The modeling study using data for 200 Midwest homes found that the while not affecting overall demand, increasing penetration of PEVs had a potential impact on local areas and peak demand.
“Clustering effects in vehicle adoption at the local level might lead to high PEV concentrations even if overall adoption remains low, significantly increasing peak demand and requiring upgrades to the electricity distribution infrastructure,” NREL researcher Matteo Muratori wrote in a paper appearing in Nature Energy.
“This effect is exacerbated when adopting higher in-home power charging,” Muratori said.
The prospects for PEVs to be concentrated in certain neighborhoods is high. “The adoption of alternative-fuel vehicles is characterized by significant clustering effects, driven by socio-economic and behavioral factors influencing the decision of individual customers,” the study said.
Previous studies have assumed that PEV owners would always charge their vehicles at the most advantageous times, such as overnight. Muratori modeled “uncoordinated” in-home charging.

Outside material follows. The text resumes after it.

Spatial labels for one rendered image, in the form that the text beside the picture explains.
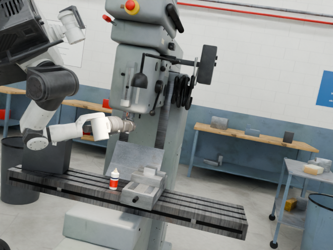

“While the increase in aggregate demand might be minimal even for high levels of PEV adoption, uncoordinated PEV charging could significantly change the shape of the aggregate residential demand, with impacts for electricity infrastructure,” Muratori said.
These changes will add complexity to managing power generation, transmission and distribution, according to Muratori. At the same time, the growth in PEVs offers utilities a new market and the possibility of PEV batteries as a source of utility storage, a so-called virtual power plant.
The modeling results found the overall impact of uncoordinated in-home charging to be small with a 10 percent PEV market share leading to about a 5 percent increase in demand.
“In these results, a 3 percent PEV market share, which translates to about 7.5 million vehicles on the road—a number far above the current 0.6 million PEVs deployed—does not significantly affect the aggregate residential power demand under either charging level,” the study said.
The shape of the demand and its peak are more affected by the introduction of electric vehicles, especially if faster Level 2 chargers are used. Level 1 charges use 120 volts, while Level 2 charges at 240 volts.
On the local level, the study said the use of the Level 2 chargers “can negatively affect the electric power generation and transmission infrastructure,” as well as creating higher peak demand and more variability.
For example, at a 10 percent PEV market share with Level 1 charging, the average transformer demand is 8,735 kilowatts (kW) and the peak demand is 30,955 kW. A switch to Level 2 charging does not change average demand and raises the peak demand by 15 percent. For Level 1 charging, transformers are not forced to operate above their nominal capacity. Level 2 charging lead to seven hours of continuous operation above capacity.
When PEVs rise to a 50 percent market penetration with Level 1 charging, the average demand rises to 10,840 kW with a peak of 37,535 kW.
Switching to Level 2 with this many PEVs does not change the average demand, but the peak demand jumps 26 percent. In addition, while Level 1 charging leads transformers to operate nine continuous hours above nominal capacity, that rises to 63 hours with Level 2 charging.
Level 2 charging “significantly exacerbates the impact of PEVs on the residential distribution infrastructure, since charging events are shorter but steeper,” Muratori said.
“Even when only one PEV is connected to the distribution transformer, abrupt peaks in the local electricity demand are introduced when Level 2 charging is used . . . This effect is exacerbated for higher PEV market shares,” the study said.